Task directions – Restate, exactly and without pictures, the lines from the start of the listing below through the line holding "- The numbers".

Exercise data –
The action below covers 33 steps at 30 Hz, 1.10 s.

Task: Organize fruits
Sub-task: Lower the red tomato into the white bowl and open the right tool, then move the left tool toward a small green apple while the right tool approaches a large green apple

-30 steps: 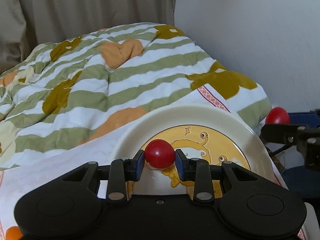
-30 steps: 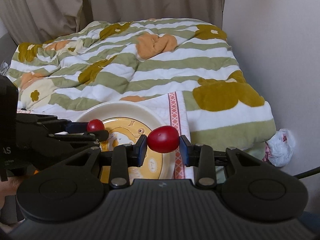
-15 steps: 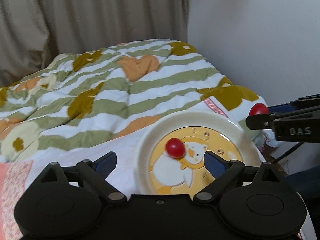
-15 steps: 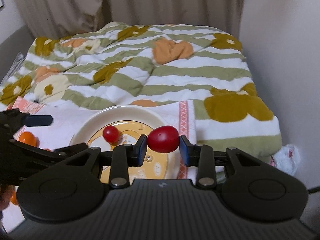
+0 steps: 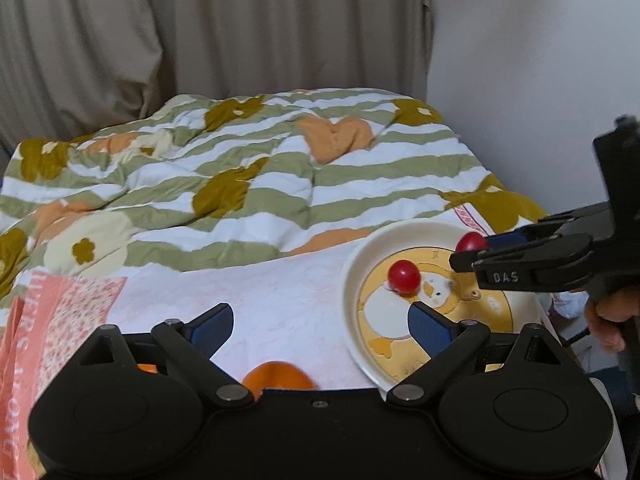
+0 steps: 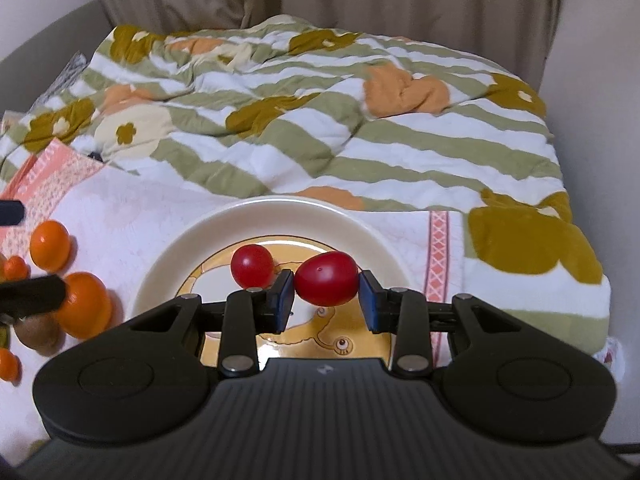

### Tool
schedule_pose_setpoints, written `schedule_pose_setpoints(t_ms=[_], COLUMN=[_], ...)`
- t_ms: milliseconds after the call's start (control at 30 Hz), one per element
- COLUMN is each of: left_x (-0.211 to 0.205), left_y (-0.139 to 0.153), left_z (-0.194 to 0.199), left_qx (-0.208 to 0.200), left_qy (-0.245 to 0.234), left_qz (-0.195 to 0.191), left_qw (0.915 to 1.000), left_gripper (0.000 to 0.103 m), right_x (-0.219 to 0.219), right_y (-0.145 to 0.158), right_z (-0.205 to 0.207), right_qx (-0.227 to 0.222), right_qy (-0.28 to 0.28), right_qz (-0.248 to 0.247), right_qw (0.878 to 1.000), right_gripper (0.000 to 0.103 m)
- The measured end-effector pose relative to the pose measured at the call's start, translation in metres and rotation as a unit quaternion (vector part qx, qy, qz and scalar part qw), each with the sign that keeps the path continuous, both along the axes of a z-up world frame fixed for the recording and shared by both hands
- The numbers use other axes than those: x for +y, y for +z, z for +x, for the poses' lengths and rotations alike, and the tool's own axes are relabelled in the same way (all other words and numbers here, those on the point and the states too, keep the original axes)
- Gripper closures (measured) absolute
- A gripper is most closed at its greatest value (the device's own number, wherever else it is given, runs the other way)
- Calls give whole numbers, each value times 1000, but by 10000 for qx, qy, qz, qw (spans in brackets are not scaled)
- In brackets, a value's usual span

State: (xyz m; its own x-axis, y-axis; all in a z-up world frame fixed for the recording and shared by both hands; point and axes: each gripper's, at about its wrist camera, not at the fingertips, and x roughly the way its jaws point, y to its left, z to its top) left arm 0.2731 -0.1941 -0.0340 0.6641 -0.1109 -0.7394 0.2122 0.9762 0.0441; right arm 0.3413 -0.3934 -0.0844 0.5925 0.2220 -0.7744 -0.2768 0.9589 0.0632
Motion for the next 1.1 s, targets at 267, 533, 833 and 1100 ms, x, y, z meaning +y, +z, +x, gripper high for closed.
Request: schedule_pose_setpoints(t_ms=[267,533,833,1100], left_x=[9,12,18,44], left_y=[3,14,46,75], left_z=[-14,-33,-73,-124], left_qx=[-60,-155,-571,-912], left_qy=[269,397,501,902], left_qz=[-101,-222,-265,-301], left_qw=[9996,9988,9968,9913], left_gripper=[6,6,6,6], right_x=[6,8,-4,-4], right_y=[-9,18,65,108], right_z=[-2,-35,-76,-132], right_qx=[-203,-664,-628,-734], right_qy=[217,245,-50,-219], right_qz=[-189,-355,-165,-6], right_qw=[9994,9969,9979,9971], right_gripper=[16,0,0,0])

Response area –
The action below covers 33 steps at 30 Hz, 1.10 s.

Task: Organize fruits
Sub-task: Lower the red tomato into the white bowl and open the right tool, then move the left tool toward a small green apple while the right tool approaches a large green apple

-30 steps: 
-30 steps: 
-15 steps: 
-15 steps: 
+0 steps: 
+0 steps: 

### Tool
schedule_pose_setpoints, written `schedule_pose_setpoints(t_ms=[_], COLUMN=[_], ...)`
- t_ms: milliseconds after the call's start (control at 30 Hz), one per element
- COLUMN is each of: left_x (-0.211 to 0.205), left_y (-0.139 to 0.153), left_z (-0.194 to 0.199), left_qx (-0.208 to 0.200), left_qy (-0.245 to 0.234), left_qz (-0.195 to 0.191), left_qw (0.915 to 1.000), left_gripper (0.000 to 0.103 m), right_x (-0.219 to 0.219), right_y (-0.145 to 0.158), right_z (-0.205 to 0.207), right_qx (-0.227 to 0.222), right_qy (-0.28 to 0.28), right_qz (-0.248 to 0.247), right_qw (0.878 to 1.000), right_gripper (0.000 to 0.103 m)
- The measured end-effector pose relative to the pose measured at the call's start, translation in metres and rotation as a unit quaternion (vector part qx, qy, qz and scalar part qw), each with the sign that keeps the path continuous, both along the axes of a z-up world frame fixed for the recording and shared by both hands
- The numbers use other axes than those: x for +y, y for +z, z for +x, for the poses' lengths and rotations alike, and the tool's own axes are relabelled in the same way (all other words and numbers here, those on the point and the states too, keep the original axes)

What this exercise required is now done.